Save the written word…
Proof that preserving the written word is important……
Family cousins’ letters sent to my Mom tell a story that may not be recorded anywhere else. Before reading these letters, I never thought to question that my Great Grandmother Melvina and her father, David H. Smith, were buried anywhere other than in the Pinehurst City Cemetery in Pinehurst, Georgia. After all, their headstones are situated there, right with the family. According to the letters, in the 1980s, at a reunion, the cousins discussed that it would be nice for their Grandmother to rest with her husband, their Grandfather Charles Reynolds, in town. His second wife, my great-grandmother’s sister, Paulina, lies beside him in town. I can only imagine the discussion. As the cousin’s letter states, David and Melvina had been dead for about 100 years. Most likely, they were not embalmed and were buried in a wooden box. Returned to dust. So only the headstones were moved.
Also mentioned was my Grandmother Ida’s twin. This is the only “documentation” I have of a twin. My Aunt told me a few things that I wish I had delved into further. One was that she had been told that her Mother had a twin who died at birth.
A quick FindAGrave.com search turns up a Rackley Family Cemetery matching the physical description given the road and creek. However, no Smiths or Reynolds are listed as buried there. Yet a note on Find A Grave indicates this cemetery is also known as the William Smith Family Cemetery. Hmmm….William Thornton Smith is my 3x Great Grandfather. He died some time after 1860 in Dooly County, Georgia. Census records indicate he lived in the Montezuma/Byromville area. Only two photographs are posted on the site and not of specific graves. I contacted the person who posted them. She told me her relationship to someone buried there but she’s not sure how the Smith’s tie in.
Brain cells start tingling! The search is on! An Ancestry.com search shows Jonas Rackley for whom the cemetery is named was married to David H. Smith’s sister, Susan. She is my 3x great Aunt. Digging further, most of the others listed as buried there are somehow related, some by blood, some by marriage. I was able to add a few more names by finding death certificates of spouses indicating the burial location was Rackley Cemetery.
Find A Grave was able to help keep the relationship between the two cemeteries by designating Great Grandma Melvina’s headstone in Pinehurst City Cemetery as a cenotaph, a monument to someone buried elsewhere.
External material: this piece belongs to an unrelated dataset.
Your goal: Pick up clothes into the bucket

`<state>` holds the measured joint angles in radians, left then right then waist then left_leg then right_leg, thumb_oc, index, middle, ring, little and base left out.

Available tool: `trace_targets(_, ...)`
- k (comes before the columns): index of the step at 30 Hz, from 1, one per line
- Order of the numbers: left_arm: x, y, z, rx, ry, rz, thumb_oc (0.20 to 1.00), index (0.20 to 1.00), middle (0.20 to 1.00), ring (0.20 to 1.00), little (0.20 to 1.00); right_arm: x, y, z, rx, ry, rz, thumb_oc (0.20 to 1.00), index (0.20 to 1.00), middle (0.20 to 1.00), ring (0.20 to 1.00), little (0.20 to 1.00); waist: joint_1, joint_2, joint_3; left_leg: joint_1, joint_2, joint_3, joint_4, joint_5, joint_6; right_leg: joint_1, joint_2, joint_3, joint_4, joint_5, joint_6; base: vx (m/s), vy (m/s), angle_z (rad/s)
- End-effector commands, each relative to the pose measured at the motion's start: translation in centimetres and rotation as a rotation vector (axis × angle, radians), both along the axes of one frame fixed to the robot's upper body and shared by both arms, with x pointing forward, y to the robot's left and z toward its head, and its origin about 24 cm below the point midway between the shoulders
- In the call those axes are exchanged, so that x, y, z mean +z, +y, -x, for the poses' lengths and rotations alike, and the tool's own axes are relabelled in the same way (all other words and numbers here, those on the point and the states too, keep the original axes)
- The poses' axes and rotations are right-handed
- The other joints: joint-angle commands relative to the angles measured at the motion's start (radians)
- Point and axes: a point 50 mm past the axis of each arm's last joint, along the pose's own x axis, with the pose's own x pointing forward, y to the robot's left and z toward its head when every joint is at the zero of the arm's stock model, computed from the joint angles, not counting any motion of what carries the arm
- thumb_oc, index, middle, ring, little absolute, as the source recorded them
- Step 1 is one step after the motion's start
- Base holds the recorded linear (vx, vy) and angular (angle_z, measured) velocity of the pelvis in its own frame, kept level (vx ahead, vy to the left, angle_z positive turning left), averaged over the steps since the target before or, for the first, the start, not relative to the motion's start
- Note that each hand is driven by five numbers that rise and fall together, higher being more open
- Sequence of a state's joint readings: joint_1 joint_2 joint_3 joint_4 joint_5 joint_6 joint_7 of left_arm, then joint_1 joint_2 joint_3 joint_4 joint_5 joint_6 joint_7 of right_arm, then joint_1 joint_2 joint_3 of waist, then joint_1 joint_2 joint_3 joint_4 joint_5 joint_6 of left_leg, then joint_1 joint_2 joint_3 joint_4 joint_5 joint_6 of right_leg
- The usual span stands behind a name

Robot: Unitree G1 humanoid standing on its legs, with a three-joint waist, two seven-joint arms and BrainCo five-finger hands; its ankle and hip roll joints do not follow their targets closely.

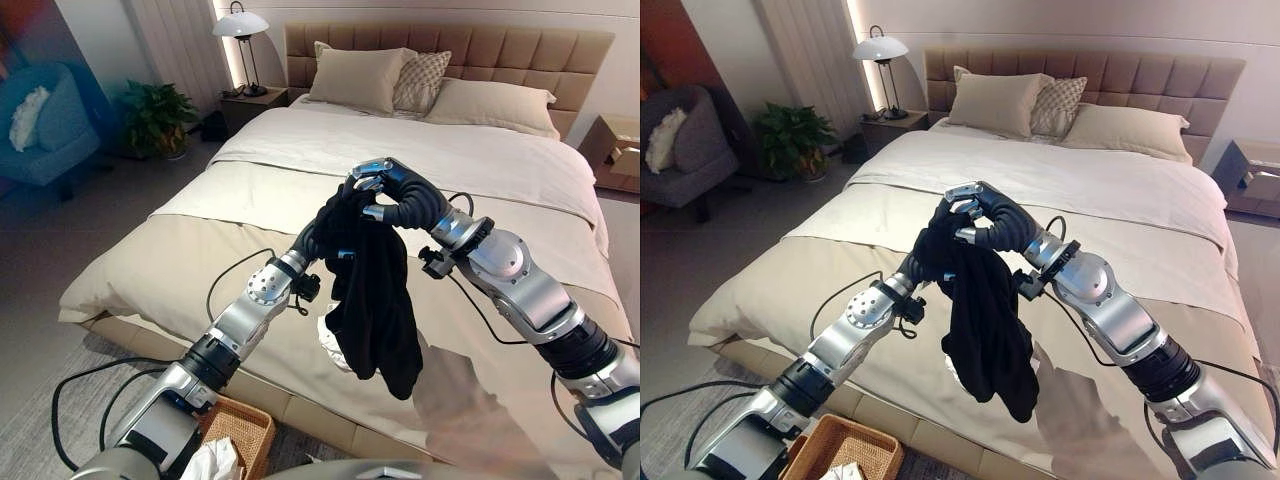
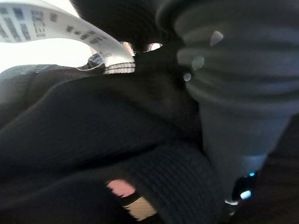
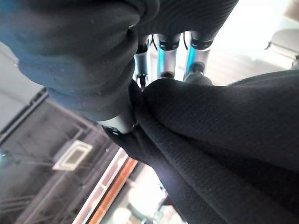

I hope they will do the same for Great Great Grandpa David.
All this brings me back to a letter that my Grandmother Ida wrote to Malcolm describing a family outing on July 4, 1922. I feel certain the creek is Hogcrawl, which runs near Rackley Cemetery.
“We left here early and went to the river. Rather a creek that runs into the Flint. Carl and Aunt Paulina fished some. The creek is on my Grandfather Smith’s old plantation. Where my Mother and Aunt Paulina lived. I don’t remember going to Grandfather’s but the older ones do. They were like kids let loose again.
After lunch, we rested and talked and talked. You got your share of it! Of course I was teased all day. Claude slipped his arm through mine and we took a good long walk and talk. He is the best old brother in the world. So like my Father. Then we de-camped and went by the old cemetery where Mother and most of our people are buried. We cleaned it up and put out fresh flowers. Then on by our old home place, where I was born. We stopped and went all around in the yard. Then down to the barn that opens into a pasture. Claude had to see if the old farm gate he built was still there. They were all so funny and had such fun yelling out, “do you remember the time….” Of course, I did not remember much. I was just three years old when I left there. But they told me and showed me where I learned to walk and where I fell down. Carl had to take a look at the old “wash hole” down in the pasture.”
I have a bit of work to do. Hopefully I will also be able to find out a bit more about the lives of the people buried there as well. But for now things feel at bit more centered as notes left by others point to that speck on the map holding some very important history.